WORK ORDER: Repeat, exactly and in full, the lines of the listing below, but without any pictures.

PROVIDED MATERIAL:
────

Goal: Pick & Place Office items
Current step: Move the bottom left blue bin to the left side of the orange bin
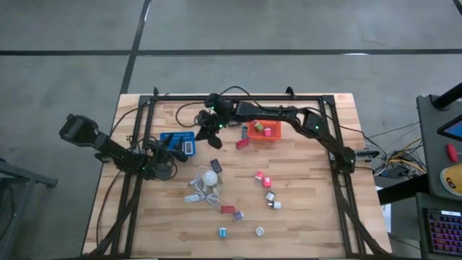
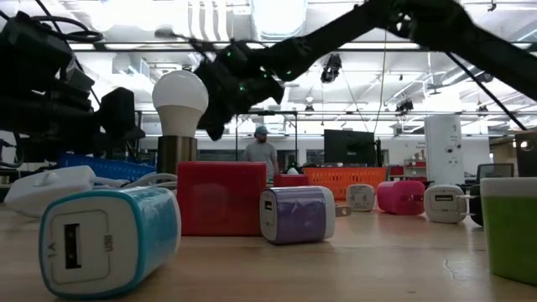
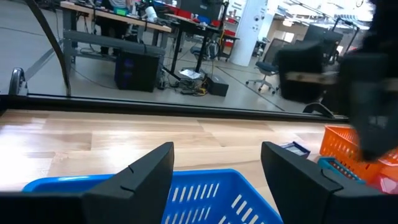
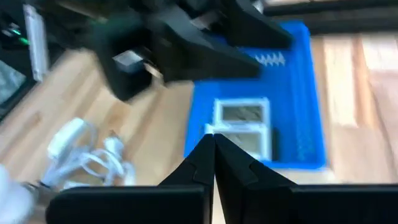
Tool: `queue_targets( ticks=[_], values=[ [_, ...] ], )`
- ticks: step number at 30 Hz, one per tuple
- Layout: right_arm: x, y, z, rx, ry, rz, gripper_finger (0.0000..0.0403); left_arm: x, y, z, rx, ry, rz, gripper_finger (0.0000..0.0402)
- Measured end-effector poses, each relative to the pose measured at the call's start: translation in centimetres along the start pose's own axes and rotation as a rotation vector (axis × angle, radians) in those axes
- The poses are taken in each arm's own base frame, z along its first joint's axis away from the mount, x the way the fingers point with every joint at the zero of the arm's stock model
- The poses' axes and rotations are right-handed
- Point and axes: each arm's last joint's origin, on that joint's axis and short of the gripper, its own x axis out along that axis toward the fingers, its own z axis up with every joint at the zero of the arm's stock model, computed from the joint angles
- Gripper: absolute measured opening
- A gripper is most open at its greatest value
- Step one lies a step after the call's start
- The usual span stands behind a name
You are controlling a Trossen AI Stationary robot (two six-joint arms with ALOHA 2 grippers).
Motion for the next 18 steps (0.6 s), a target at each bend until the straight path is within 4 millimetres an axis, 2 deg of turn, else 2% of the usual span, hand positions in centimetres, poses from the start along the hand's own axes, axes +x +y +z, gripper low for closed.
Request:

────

SOLUTION TO THIS PROBLEM:
Goal: Pick & Place Office items
Current step: Move the bottom left blue bin to the left side of the orange bin
Tool: `queue_targets( ticks=[_], values=[ [_, ...] ], )`
- ticks: step number at 30 Hz, one per tuple
- Layout: right_arm: x, y, z, rx, ry, rz, gripper_finger (0.0000..0.0403); left_arm: x, y, z, rx, ry, rz, gripper_finger (0.0000..0.0402)
- Measured end-effector poses, each relative to the pose measured at the call's start: translation in centimetres along the start pose's own axes and rotation as a rotation vector (axis × angle, radians) in those axes
- The poses are taken in each arm's own base frame, z along its first joint's axis away from the mount, x the way the fingers point with every joint at the zero of the arm's stock model
- The poses' axes and rotations are right-handed
- Point and axes: each arm's last joint's origin, on that joint's axis and short of the gripper, its own x axis out along that axis toward the fingers, its own z axis up with every joint at the zero of the arm's stock model, computed from the joint angles
- Gripper: absolute measured opening
- A gripper is most open at its greatest value
- Step one lies a step after the call's start
- The usual span stands behind a name
You are controlling a Trossen AI Stationary robot (two six-joint arms with ALOHA 2 grippers).
Motion for the next 18 steps (0.6 s), a target at each bend until the straight path is within 4 millimetres an axis, 2 deg of turn, else 2% of the usual span, hand positions in centimetres, poses from the start along the hand's own axes, axes +x +y +z, gripper low for closed.
Request:

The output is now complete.